══ Given data

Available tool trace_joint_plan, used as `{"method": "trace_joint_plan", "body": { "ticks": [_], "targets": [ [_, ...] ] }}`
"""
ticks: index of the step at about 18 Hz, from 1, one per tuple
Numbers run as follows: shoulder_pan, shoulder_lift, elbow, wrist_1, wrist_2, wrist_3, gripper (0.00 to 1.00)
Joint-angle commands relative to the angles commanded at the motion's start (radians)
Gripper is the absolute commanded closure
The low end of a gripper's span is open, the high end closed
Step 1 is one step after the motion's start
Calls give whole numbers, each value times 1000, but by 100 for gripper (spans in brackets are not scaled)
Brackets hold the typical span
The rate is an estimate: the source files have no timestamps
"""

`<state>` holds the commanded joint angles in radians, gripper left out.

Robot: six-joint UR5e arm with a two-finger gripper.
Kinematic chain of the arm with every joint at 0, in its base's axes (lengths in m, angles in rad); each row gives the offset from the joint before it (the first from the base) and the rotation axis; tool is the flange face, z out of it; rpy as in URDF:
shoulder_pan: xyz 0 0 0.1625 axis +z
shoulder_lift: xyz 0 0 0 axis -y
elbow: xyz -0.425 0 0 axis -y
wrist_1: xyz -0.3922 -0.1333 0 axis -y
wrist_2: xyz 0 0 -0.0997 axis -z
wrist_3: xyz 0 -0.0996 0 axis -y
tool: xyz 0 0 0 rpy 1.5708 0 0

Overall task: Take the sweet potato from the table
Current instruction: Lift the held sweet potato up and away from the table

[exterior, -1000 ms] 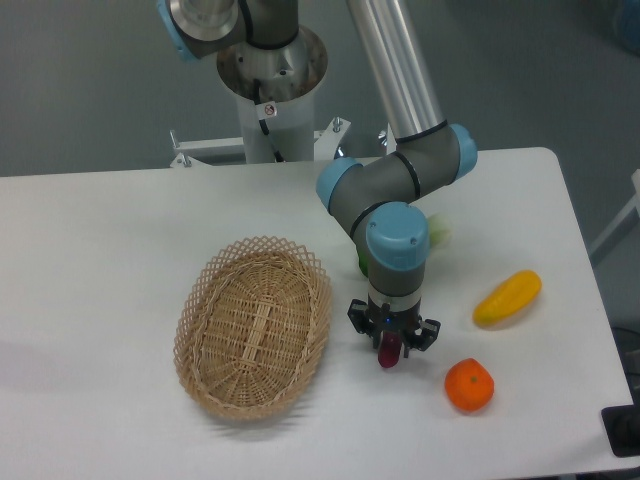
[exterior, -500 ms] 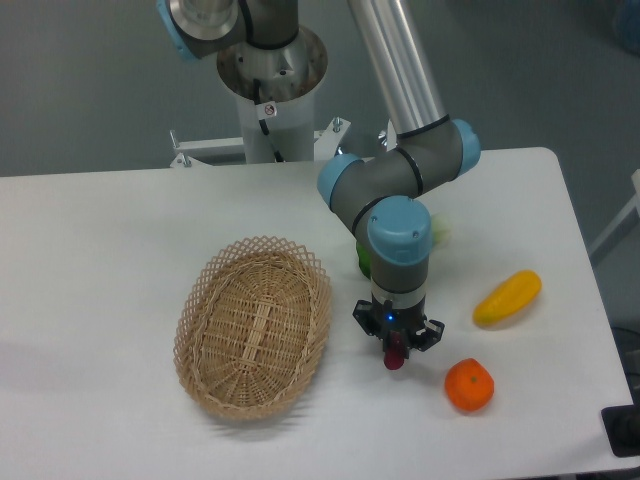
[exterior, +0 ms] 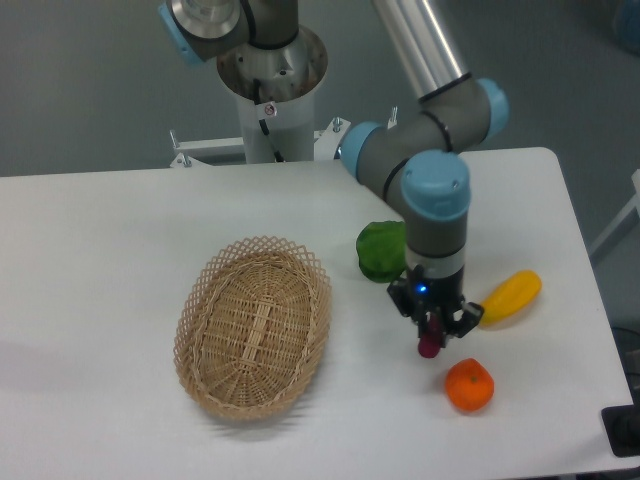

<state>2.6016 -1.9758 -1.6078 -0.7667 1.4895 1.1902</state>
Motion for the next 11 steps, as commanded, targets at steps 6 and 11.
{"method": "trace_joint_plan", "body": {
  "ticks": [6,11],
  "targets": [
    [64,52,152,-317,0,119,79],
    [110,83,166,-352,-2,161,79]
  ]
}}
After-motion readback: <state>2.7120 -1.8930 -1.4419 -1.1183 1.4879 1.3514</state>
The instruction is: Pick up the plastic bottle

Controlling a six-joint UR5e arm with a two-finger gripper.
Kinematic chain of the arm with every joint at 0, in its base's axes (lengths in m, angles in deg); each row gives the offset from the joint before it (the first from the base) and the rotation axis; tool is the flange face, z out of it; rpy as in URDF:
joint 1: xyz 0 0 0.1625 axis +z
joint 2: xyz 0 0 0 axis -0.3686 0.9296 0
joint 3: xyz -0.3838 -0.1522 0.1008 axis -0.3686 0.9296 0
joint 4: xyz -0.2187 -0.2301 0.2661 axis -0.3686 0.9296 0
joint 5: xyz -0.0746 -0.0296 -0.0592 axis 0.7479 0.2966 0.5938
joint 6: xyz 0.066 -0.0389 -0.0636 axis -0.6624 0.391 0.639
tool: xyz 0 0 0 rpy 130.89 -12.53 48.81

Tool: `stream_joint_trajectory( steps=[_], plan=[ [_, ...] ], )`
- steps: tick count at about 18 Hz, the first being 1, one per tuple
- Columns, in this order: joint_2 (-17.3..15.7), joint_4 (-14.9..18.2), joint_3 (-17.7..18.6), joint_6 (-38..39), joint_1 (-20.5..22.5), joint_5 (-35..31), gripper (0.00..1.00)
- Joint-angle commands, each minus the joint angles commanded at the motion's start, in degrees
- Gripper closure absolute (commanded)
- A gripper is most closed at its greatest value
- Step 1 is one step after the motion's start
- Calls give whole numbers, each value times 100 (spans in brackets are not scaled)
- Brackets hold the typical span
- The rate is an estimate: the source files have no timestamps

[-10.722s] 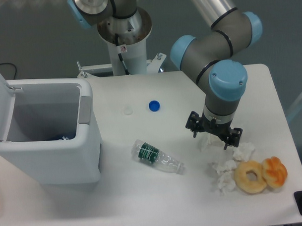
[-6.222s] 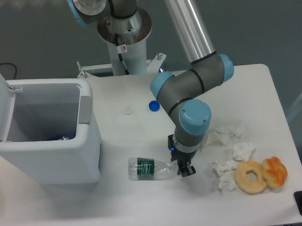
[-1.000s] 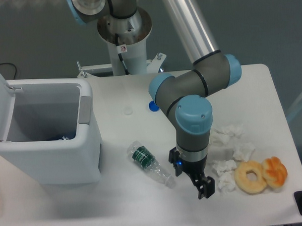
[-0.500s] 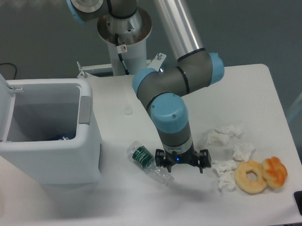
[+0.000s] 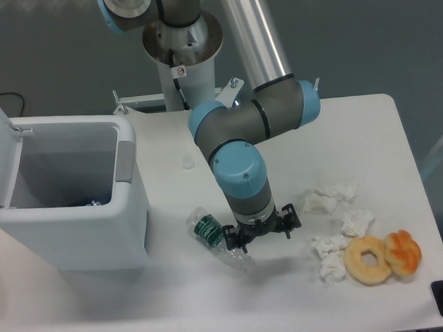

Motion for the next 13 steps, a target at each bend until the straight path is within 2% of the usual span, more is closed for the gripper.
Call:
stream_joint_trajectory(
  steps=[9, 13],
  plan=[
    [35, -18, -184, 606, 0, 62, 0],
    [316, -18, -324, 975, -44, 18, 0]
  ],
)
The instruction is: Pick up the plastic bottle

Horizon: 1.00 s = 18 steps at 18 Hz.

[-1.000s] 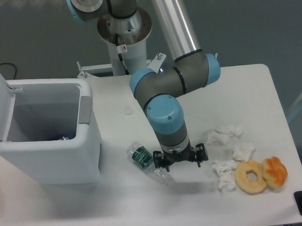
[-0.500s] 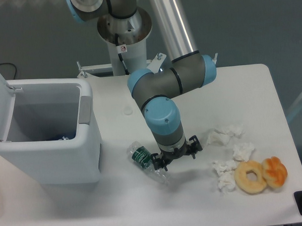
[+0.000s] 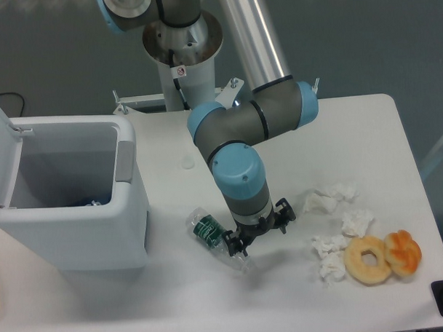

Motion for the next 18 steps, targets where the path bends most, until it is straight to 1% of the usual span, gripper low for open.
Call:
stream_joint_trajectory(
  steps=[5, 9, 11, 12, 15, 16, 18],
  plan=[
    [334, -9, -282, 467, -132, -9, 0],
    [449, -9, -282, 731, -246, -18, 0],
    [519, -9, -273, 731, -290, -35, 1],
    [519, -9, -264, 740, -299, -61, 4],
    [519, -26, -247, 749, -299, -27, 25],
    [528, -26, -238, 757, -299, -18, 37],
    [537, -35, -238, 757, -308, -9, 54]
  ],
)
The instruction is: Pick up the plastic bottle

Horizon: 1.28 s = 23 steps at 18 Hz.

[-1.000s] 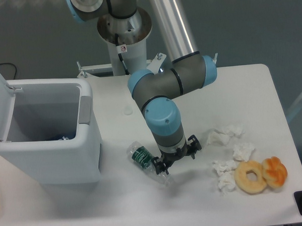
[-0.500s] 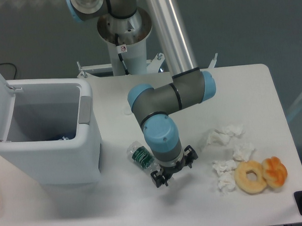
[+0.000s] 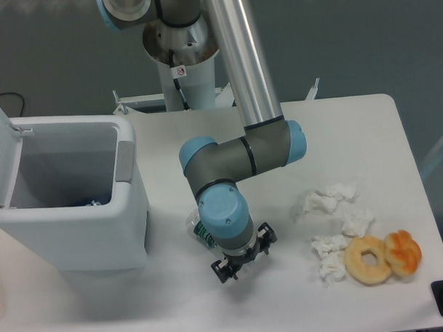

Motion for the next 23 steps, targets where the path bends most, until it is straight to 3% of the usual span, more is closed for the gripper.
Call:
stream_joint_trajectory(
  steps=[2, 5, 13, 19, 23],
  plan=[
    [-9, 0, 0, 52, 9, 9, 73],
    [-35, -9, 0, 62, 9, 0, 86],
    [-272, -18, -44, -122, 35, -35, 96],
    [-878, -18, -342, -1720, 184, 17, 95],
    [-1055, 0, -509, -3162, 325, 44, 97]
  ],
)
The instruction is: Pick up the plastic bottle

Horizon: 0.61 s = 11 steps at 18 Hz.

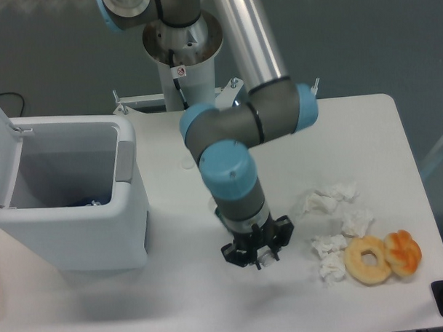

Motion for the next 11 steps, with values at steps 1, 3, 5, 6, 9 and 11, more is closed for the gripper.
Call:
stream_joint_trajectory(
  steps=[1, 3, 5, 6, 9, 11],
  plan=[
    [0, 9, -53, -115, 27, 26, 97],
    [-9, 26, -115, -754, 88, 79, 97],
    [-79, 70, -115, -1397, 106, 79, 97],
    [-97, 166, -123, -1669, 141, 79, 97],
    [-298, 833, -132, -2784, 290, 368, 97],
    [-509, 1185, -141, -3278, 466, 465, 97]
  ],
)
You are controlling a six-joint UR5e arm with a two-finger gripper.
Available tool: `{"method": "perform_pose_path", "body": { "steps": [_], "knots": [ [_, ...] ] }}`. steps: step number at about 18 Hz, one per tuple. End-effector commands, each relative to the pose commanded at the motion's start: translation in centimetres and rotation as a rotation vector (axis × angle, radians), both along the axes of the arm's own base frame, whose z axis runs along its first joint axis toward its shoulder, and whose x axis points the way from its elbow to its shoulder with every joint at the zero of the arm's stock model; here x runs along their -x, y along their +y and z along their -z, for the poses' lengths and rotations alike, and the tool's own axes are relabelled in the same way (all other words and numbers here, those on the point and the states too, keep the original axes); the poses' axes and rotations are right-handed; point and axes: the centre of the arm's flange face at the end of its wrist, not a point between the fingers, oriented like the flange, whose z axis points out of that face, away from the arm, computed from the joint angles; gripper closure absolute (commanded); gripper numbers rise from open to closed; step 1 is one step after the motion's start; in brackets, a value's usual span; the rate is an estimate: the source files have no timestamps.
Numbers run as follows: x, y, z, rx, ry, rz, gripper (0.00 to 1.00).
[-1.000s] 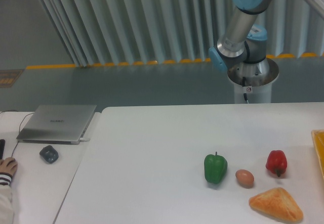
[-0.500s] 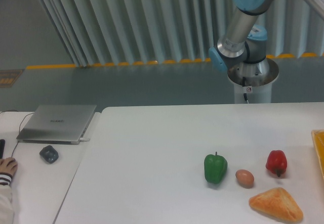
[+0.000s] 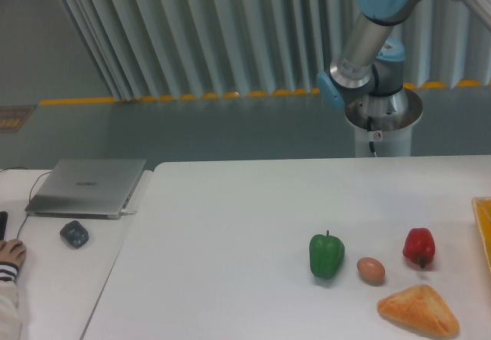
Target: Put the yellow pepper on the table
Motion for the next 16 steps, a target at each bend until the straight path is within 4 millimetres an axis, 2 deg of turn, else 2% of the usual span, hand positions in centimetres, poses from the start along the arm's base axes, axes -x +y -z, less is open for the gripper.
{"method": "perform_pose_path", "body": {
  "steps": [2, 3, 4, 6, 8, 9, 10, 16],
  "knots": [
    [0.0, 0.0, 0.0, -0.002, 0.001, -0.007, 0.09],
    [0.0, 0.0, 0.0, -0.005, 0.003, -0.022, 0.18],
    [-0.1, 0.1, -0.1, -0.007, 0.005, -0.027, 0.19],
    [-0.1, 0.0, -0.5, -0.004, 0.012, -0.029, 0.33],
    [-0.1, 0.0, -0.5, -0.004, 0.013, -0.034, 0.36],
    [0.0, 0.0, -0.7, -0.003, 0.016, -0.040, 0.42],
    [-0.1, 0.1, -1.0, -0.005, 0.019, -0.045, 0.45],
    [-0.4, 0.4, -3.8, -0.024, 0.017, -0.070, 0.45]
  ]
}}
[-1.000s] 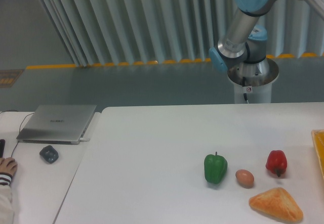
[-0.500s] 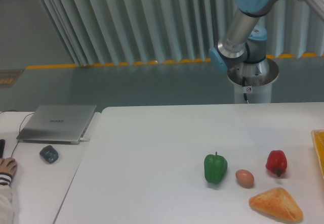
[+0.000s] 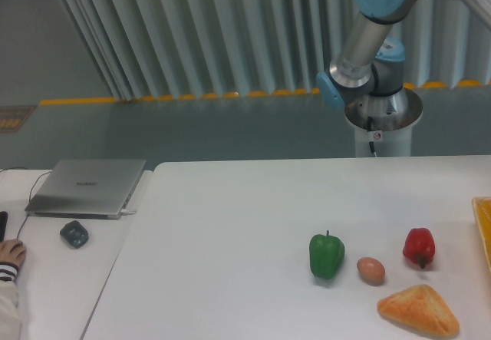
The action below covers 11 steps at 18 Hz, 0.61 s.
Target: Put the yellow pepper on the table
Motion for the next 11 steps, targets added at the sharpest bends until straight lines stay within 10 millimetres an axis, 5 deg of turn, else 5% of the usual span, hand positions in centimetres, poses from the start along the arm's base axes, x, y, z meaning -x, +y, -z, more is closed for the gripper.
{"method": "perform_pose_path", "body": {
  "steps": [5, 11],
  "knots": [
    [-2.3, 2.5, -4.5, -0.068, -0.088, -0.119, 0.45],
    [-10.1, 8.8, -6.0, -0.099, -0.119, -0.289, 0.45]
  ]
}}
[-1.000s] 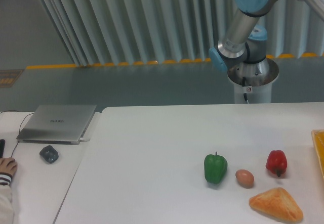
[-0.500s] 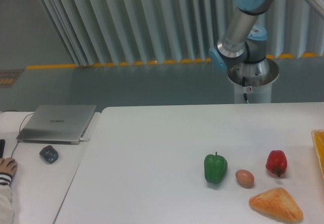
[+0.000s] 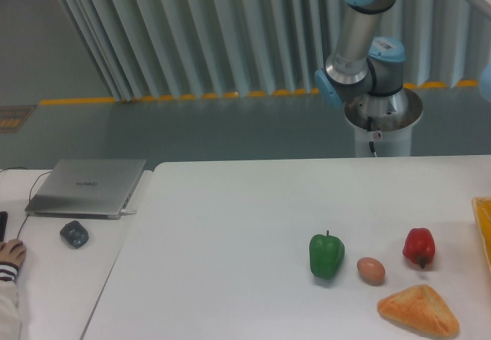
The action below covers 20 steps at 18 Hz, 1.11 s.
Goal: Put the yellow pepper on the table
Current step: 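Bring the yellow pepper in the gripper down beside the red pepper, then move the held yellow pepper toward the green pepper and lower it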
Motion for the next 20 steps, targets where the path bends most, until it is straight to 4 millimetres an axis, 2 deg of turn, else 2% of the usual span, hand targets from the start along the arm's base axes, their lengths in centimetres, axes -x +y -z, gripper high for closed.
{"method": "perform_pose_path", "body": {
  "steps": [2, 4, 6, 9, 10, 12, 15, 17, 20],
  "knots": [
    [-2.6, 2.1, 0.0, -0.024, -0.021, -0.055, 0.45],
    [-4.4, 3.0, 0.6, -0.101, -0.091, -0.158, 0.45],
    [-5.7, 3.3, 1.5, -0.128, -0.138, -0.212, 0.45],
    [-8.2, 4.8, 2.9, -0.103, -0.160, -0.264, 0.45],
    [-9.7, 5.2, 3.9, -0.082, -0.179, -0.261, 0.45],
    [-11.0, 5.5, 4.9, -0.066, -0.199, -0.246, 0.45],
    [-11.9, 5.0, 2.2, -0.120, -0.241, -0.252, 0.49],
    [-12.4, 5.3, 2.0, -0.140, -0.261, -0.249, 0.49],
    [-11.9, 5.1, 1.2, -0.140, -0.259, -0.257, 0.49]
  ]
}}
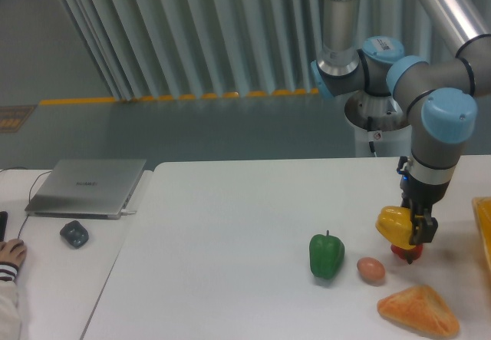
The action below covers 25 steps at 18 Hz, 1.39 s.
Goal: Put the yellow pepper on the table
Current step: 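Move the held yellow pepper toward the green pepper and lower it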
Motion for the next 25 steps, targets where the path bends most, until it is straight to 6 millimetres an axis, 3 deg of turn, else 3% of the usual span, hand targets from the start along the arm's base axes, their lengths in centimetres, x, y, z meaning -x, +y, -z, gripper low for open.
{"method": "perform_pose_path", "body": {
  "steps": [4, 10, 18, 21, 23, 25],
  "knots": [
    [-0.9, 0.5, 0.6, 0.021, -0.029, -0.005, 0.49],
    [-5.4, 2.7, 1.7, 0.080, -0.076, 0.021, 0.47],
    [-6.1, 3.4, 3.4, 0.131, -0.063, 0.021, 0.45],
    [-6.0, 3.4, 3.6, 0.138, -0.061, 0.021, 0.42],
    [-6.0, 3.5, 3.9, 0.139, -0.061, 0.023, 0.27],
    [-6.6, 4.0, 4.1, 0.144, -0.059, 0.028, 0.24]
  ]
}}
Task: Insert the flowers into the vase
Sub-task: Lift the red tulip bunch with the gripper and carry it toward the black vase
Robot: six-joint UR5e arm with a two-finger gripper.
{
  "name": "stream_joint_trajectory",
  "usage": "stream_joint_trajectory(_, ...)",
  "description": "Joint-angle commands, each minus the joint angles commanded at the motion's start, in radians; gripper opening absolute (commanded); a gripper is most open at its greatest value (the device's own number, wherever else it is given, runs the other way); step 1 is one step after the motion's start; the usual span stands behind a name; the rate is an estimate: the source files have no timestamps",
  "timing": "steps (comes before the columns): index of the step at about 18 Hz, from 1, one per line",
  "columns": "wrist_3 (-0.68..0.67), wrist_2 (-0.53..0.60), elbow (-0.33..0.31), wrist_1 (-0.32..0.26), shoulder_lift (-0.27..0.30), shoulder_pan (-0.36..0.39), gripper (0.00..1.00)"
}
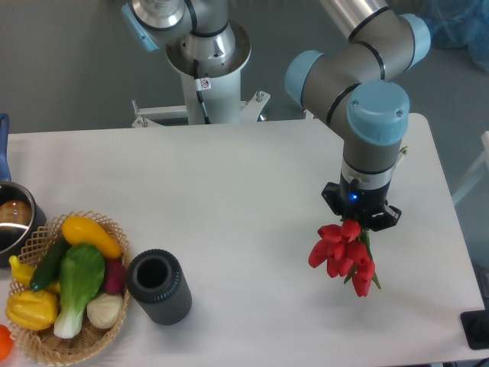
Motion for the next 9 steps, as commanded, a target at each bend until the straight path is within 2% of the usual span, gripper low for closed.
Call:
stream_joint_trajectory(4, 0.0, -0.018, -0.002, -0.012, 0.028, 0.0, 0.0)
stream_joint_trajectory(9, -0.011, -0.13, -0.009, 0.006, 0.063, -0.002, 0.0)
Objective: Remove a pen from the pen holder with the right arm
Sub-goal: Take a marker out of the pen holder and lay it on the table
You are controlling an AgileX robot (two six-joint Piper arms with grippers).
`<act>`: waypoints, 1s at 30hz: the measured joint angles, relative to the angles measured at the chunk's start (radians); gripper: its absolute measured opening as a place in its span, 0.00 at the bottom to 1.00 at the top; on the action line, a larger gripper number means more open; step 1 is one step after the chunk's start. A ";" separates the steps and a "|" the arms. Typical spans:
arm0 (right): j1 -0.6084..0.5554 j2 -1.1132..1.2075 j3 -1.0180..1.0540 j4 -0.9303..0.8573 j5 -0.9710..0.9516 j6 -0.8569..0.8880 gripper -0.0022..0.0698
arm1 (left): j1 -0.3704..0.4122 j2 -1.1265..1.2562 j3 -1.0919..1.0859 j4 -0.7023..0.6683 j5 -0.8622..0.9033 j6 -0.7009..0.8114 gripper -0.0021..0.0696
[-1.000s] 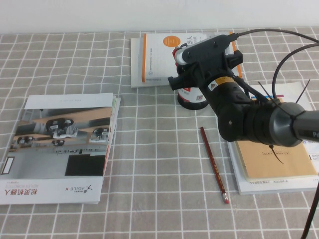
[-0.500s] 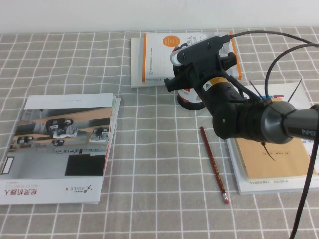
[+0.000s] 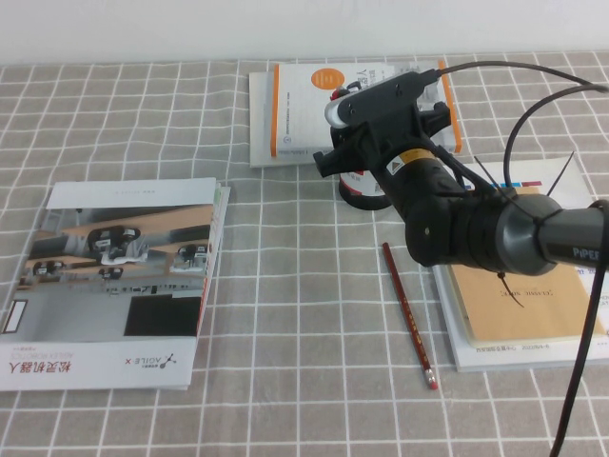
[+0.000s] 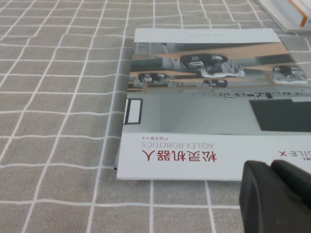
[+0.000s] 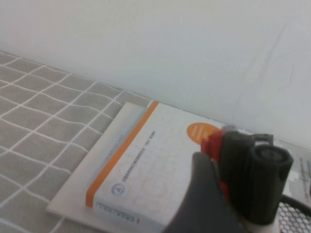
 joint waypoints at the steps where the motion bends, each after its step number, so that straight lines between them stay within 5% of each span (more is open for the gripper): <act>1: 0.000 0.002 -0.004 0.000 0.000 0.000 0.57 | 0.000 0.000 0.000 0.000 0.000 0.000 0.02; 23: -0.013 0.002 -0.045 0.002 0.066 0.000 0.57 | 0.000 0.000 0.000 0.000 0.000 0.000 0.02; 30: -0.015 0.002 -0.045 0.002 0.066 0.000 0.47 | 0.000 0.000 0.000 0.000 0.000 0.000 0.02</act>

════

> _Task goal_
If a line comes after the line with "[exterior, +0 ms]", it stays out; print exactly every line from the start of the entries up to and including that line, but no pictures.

> _Written solution_
Available tool trace_joint_plan, used as `{"method": "trace_joint_plan", "body": { "ticks": [_], "targets": [ [_, ...] ] }}`
"""
ticks: index of the step at about 18 Hz, from 1, one per tuple
Numbers run as follows: shoulder_pan, shoulder_lift, elbow, wrist_1, wrist_2, wrist_3, gripper (0.00 to 1.00)
Joint-angle commands relative to the angles commanded at the motion's start (radians)
Gripper is the absolute commanded closure
The low end of a gripper's span is open, the high end closed
Step 1 is one step after the motion's start
Calls give whole numbers, each value times 1000, but by 100 for gripper (spans in brackets are not scaled)
Brackets hold the typical span
The rate is an estimate: the source files have no timestamps
"""

`<state>` holds the commanded joint angles in radians, gripper left out.

Robot: six-joint UR5e arm with a two-finger gripper.
Kinematic chain of the arm with every joint at 0, in its base's axes (lengths in m, angles in rad); each row gives the offset from the joint before it (the first from the base) and the rotation axis; tool is the flange face, z out of it; rpy as in URDF:
shoulder_pan: xyz 0 0 0.1625 axis +z
shoulder_lift: xyz 0 0 0 axis -y
elbow: xyz -0.425 0 0 axis -y
wrist_1: xyz -0.3922 -0.1333 0 axis -y
wrist_2: xyz 0 0 -0.0997 axis -z
wrist_3: xyz 0 -0.0996 0 axis -y
tool: xyz 0 0 0 rpy 1.5708 0 0

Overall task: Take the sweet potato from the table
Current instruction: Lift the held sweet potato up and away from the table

[exterior, -1000 ms] 
[exterior, -500 ms] 
[exterior, +0 ms] 

This is the complete answer.